Net-zero transition of the global chemical industry with CO ₂-feedstock by 2050: feasible yet challenging†

Carbon capture, utilization and storage (CCUS) have been projected by the power and industrial sectors to play a vital role towards net-zero greenhouse gas emissions. In this study, we aim to explore the feasibility of a global chemical industry that fully relies on CO ₂ as its carbon source in 2050. We project the global annual CO ₂ demand as chemical feedstock to be 2.2–3.1 gigatonnes (Gt), well within the possible range of supply (5.2–13.9 Gt) from the power, cement, steel, and kraft pulp sectors. Hence, feedstock availability is not a constraint factor for the transition towards a fully CO ₂-based chemical industry on the global basis, with the exception of few regions that could face local supply shortages, such as the Middle East. We further conduct life cycle assessment to examine the environmental benefits on climate change and the trade-offs of particulate matter-related health impacts induced by carbon capture. We conclude that CO ₂ captured from solid biomass-fired power plants and kraft pulp mills in Europe would have the least environmental and health impacts, and that India and China should prioritize low-impact regional electricity supply before a large-scale deployment of CCUS. Finally, two bottom-up case studies of China and the Middle East illustrate how the total regional environmental and health impacts from carbon capture can be minimized by optimizing its supply sources and transport, requiring cross-sectoral cooperation and early planning of infrastructure.
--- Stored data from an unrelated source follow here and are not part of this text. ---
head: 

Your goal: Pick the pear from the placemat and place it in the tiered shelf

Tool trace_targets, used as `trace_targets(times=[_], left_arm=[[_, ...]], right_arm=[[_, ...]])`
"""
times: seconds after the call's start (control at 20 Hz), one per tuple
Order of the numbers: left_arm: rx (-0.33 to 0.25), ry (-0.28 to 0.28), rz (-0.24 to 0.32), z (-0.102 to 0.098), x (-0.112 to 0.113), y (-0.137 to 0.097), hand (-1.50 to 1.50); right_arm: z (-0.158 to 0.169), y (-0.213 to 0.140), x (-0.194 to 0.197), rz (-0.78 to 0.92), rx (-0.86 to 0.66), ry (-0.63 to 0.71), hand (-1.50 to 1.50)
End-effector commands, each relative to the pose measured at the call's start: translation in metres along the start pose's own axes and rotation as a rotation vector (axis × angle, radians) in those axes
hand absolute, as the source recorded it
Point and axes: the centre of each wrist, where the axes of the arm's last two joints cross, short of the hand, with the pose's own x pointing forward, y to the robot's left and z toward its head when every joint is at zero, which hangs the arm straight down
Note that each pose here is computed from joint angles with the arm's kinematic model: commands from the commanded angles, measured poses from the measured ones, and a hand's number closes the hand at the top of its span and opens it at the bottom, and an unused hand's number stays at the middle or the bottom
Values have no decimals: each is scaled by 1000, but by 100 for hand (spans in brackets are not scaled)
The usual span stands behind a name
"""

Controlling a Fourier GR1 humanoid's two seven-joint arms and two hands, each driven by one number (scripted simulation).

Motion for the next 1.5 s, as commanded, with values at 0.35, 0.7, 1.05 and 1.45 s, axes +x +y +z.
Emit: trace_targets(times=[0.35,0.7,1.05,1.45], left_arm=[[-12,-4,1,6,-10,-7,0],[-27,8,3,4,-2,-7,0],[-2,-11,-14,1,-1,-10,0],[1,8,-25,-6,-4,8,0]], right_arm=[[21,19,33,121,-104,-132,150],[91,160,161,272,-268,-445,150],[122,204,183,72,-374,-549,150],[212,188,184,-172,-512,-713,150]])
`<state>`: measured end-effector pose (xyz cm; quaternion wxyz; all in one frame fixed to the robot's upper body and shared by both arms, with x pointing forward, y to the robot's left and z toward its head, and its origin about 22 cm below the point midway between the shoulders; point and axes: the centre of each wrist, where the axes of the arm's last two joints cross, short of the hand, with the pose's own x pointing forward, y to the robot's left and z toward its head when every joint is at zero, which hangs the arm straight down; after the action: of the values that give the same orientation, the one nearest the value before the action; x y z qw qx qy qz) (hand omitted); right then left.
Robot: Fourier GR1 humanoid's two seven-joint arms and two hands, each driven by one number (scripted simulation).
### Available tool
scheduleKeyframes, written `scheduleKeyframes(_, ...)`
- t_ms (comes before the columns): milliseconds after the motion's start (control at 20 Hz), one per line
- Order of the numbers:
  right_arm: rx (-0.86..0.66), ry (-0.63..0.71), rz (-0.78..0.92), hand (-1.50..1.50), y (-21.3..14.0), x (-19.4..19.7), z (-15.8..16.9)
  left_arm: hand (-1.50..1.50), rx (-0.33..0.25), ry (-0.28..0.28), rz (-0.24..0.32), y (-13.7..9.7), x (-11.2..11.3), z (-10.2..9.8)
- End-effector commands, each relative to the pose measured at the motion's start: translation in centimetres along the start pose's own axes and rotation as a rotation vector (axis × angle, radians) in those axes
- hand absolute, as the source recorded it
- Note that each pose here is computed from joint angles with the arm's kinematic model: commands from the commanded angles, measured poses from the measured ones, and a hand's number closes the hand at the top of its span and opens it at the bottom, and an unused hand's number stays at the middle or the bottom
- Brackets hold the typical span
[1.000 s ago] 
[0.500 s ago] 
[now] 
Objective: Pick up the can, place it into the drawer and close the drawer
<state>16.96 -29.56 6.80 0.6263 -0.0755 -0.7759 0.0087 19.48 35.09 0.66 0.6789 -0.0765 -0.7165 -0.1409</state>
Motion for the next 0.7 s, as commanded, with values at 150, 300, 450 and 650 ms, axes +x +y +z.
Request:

Overall, capture and utilization of unabatable industrial waste CO ₂ as chemical feedstock can be a feasible way for the net-zero transition of the industry, while concerted efforts are yet needed to build up the carbon-capture-and-utilization value chain around the world.

This study supports the net-zero transition of the global chemical industry by 2050, especially demonstrating the regional CO ₂ supply-demand feasibility and providing novel guidance regarding site selection and supply-chain optimization.